The White Bean Dip was definitely one that fell in the 'tried and true' category and is one that's been around in my family for a while.  My mom, sisters and I are all fans of Giada, whom this recipe comes from.  And I'm pretty sure we all had the cookbook that this comes from within the first few months of it being out.  In fact, I think this was one of the last things that my mom made for me because she knew it was one of my favorites.  I'm a hummus lover as you know, and this is a twist on hummus using white beans instead of chickpeas.  The original recipe calls for parsley and I made it that way for a couple of years, but one time as I went to make it, realized that I didn't have any parsley, but did have a huge bunch of basil from the farmers market.  I tried that instead and have yet to go back to making it the original way.

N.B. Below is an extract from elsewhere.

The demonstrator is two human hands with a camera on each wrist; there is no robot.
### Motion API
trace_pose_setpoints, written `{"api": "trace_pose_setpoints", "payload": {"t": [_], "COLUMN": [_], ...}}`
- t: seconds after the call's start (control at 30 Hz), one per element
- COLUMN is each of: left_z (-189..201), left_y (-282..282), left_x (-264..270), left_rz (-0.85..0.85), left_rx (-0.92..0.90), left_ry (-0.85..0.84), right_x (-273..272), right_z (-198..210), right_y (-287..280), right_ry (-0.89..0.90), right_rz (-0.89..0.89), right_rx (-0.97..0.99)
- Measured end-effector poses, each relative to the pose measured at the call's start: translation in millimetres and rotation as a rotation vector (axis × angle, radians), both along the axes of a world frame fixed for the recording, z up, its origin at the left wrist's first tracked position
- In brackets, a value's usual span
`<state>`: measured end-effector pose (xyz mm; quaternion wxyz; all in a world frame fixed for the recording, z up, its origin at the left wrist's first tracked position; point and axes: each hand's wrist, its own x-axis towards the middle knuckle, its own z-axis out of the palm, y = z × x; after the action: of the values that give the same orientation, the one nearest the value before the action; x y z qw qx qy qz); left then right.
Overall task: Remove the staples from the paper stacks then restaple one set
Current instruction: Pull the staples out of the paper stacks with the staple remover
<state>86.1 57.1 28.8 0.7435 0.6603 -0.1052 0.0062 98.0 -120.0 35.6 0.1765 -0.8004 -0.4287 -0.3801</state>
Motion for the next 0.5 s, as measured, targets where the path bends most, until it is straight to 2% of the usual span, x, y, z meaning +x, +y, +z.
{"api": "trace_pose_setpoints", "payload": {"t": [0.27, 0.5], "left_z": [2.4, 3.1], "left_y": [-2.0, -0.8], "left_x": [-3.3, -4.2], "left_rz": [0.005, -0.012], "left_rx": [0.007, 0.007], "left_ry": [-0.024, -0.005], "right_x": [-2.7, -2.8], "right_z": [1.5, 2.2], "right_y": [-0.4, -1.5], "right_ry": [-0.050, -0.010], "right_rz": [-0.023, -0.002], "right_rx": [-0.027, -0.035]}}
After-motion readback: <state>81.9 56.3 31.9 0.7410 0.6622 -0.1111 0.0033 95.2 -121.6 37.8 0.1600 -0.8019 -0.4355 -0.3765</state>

I often serve it with the pita chips as Giada calls for here, but don't have photos of it, as our menu for the shower was carb heavy enough so we served it with crudites.  Maybe try a mix of both, or depending on your mood or just pick one.  I love recipes like this because as long as you have a food processor it's pretty simple.  These are all ingredients that I generally have on hand, so this can be your go to recipe when you have unexpected hungry guests.  Or maybe even 18 or so expected guests and a pregnant guest of honor.  This will work for that too.  

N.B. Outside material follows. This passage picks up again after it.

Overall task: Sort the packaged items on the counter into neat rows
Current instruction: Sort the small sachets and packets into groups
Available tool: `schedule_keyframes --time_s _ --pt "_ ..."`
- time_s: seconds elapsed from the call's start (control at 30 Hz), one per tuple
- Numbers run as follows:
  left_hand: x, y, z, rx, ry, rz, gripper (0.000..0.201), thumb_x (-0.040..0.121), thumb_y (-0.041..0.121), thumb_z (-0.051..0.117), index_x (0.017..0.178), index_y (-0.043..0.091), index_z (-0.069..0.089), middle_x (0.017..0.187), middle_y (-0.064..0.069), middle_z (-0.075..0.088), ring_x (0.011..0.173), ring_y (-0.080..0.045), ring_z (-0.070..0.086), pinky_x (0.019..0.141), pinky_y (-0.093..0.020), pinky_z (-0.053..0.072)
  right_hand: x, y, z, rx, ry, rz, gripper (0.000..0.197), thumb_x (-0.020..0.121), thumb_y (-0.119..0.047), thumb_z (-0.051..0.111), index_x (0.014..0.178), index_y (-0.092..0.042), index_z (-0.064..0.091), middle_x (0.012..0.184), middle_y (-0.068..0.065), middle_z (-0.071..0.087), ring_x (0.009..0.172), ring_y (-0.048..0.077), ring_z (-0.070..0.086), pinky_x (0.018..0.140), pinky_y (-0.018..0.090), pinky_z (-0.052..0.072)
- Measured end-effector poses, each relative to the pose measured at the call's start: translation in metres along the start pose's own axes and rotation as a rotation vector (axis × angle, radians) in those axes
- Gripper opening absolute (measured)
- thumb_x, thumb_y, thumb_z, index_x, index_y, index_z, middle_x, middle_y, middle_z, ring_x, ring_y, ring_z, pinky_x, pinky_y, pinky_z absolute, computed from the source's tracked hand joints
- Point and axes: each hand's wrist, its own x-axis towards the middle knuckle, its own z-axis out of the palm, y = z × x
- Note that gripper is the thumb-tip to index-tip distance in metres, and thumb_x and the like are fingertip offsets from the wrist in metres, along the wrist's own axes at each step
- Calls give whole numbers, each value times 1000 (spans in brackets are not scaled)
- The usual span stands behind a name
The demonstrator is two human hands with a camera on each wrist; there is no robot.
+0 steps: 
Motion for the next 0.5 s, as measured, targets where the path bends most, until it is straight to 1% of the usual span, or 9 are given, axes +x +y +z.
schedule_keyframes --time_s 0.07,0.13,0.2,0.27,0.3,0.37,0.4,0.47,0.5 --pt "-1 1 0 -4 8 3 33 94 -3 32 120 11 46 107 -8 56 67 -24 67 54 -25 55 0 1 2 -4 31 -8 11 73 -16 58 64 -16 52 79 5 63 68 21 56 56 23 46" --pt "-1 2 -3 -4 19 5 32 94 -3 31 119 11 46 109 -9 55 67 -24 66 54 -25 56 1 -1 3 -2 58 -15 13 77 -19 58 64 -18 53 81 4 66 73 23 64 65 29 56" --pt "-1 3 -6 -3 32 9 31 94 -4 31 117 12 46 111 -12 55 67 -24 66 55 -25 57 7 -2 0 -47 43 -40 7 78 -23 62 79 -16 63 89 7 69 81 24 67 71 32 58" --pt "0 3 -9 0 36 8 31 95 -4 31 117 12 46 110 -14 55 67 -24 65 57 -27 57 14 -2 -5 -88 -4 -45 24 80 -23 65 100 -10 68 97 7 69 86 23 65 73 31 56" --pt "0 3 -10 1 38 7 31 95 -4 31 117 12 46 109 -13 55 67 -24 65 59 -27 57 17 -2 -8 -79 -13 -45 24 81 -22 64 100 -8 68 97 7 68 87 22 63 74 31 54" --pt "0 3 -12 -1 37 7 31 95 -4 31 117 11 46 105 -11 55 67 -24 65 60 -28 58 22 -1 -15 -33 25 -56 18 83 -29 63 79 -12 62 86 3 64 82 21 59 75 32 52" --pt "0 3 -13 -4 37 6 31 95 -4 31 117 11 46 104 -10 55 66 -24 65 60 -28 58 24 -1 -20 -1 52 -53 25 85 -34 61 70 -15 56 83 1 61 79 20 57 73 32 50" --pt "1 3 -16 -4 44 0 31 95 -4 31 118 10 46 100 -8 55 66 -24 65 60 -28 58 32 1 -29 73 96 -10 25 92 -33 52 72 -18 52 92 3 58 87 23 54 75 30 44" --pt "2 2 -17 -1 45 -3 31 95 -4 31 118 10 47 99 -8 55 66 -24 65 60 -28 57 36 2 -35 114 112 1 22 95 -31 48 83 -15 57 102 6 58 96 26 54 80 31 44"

Trish's Tips:  I have adjusted this recipe to be how I like it, but add more citrus, more oil, more salt and pepper if you like.  Or less, of course.  Make it your own.  Try it with parsley and basil and let me know which one you like better.  The hummus will keep in the fridge, but I think is best at room temperature.  I made it the night before the shower, but made sure to bring to room temperature.  The pita chips won't be the right consistency if made the day before; they tend to get a bit chewy.

White Bean Dip
Adapted from Giada de Laurentiis

Ingredients:

Pita Chips:
4 pita breads, split horizontally in half
2 TBL olive oil
1 tsp dried oregano
1/2 tsp salt
1/2 tsp freshly ground pepper

Dip:
1/3 cup extra virgin olive oil
1/2 tsp salt
1/2 tsp freshly ground black pepper
1 (15 - ounce) can cannellini beans, rinsed and drained
1/4 cup (loosely packed) fresh basil leaves (or parsley)
2 TBL fresh lemon juice
1 garlic clove

Directions:
To make the pita chips:  Preheat the oven to 400 degrees.  Cut each pita half into 8 wedges.  Arrange the pita wedges evenly over a baking sheet.  Brush the pita wedges with the oil, then sprinkle with the oregano and salt and pepper.  Bake for 8 minutes, then turn the pita wedges over and bake until they are crisp and golden, about 8 minutes longer.

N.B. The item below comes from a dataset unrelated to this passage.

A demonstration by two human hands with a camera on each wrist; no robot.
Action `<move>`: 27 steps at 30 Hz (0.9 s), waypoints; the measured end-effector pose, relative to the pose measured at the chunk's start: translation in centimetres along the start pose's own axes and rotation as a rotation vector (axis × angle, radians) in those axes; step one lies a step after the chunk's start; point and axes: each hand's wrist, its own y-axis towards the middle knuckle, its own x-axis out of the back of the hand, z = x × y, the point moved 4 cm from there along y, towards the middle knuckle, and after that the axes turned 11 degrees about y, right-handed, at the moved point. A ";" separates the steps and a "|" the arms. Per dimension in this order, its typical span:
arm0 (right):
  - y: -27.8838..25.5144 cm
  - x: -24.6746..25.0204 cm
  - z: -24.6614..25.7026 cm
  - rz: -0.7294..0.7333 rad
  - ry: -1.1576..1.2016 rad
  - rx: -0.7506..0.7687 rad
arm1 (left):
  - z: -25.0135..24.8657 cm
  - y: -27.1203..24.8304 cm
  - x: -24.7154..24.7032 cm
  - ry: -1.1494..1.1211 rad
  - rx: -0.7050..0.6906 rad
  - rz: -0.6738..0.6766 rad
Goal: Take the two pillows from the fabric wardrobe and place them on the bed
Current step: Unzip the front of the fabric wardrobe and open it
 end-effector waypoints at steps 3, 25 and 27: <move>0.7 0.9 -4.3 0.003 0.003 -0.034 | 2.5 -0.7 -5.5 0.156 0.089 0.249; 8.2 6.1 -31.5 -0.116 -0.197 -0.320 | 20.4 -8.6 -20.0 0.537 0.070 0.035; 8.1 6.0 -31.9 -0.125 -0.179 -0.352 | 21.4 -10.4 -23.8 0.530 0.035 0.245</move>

To make the dip:  In the bowl of a food processor, put in garlic clove.  Turn processor on until garlic clove is sufficiently minced.  Add beans, lemon juice, salt and pepper.  Turn on until the ingredients are well mixed.  Add basil.  Slowly add olive oil until the mixture is creamy, adding more olive oil or water to get to desired consistency.  Taste and add salt as needed.  Serve with pita chips or crudites.